### EXERCISE DATA
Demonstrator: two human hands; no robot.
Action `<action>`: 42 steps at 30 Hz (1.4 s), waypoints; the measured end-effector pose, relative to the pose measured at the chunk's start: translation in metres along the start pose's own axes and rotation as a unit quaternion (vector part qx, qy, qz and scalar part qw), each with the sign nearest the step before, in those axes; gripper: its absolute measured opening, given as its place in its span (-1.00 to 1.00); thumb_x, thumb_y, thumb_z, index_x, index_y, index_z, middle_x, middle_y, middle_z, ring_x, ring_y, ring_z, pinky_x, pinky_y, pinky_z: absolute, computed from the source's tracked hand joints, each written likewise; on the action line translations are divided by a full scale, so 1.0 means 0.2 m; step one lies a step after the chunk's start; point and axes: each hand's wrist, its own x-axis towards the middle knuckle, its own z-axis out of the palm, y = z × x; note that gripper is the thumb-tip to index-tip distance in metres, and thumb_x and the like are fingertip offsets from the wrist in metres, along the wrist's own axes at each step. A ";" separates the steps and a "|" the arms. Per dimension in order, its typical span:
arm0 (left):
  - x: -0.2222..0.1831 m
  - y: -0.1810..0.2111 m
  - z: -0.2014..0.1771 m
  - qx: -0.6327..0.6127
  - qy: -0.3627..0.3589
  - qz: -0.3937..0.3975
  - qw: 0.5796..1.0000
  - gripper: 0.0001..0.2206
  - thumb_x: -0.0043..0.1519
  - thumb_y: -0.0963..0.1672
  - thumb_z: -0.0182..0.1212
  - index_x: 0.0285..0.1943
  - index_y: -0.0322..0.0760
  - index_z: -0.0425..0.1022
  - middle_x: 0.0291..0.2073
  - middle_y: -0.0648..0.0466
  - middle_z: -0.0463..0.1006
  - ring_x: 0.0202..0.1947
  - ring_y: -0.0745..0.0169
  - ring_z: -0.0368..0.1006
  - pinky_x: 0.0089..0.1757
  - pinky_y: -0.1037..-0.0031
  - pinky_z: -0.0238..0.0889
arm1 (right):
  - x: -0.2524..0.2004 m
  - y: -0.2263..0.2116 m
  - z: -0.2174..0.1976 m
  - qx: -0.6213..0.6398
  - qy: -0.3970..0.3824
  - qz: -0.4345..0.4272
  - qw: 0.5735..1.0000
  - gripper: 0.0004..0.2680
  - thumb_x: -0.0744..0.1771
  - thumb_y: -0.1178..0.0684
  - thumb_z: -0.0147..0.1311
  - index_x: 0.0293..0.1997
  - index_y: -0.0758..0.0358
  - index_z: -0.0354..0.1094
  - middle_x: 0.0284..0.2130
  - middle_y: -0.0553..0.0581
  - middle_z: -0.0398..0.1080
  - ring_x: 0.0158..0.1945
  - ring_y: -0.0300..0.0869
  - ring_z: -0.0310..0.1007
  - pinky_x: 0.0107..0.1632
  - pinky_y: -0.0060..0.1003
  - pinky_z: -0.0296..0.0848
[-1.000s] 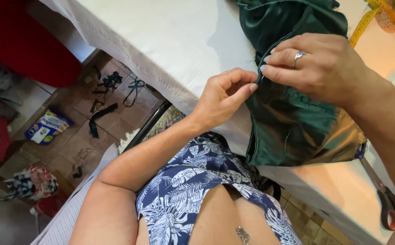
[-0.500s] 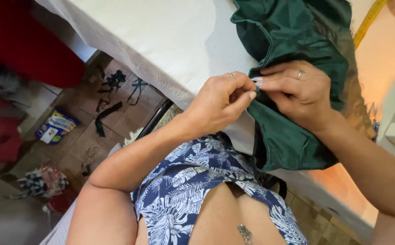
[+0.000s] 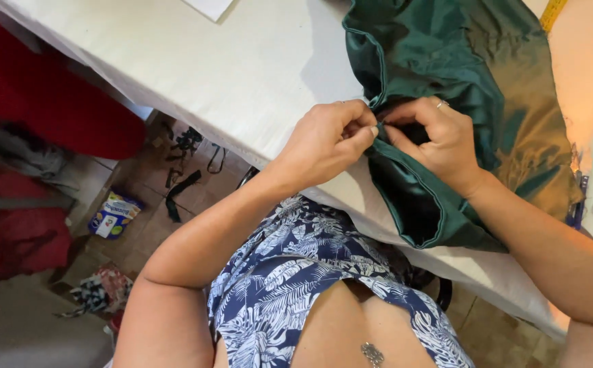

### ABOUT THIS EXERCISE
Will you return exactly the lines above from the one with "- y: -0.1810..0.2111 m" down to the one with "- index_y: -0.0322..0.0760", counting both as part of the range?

### RESPONSE TO THE TASK
  - y: -0.1810..0.2111 m
  - z: -0.2014..0.1771 m
  - qx: -0.6327..0.6127
  - qy: -0.3627..0.3589
  - qz: -0.3937..0.3975
  - qw: 0.5796..1.0000
  - gripper: 0.0001..0.2206
  - thumb_x: -0.0043..0.1519
  - thumb_y: -0.0963..0.1672
  - thumb_z: -0.0182..0.1212
  - index_x: 0.0285..0.1943
  - index_y: -0.0322..0.0760

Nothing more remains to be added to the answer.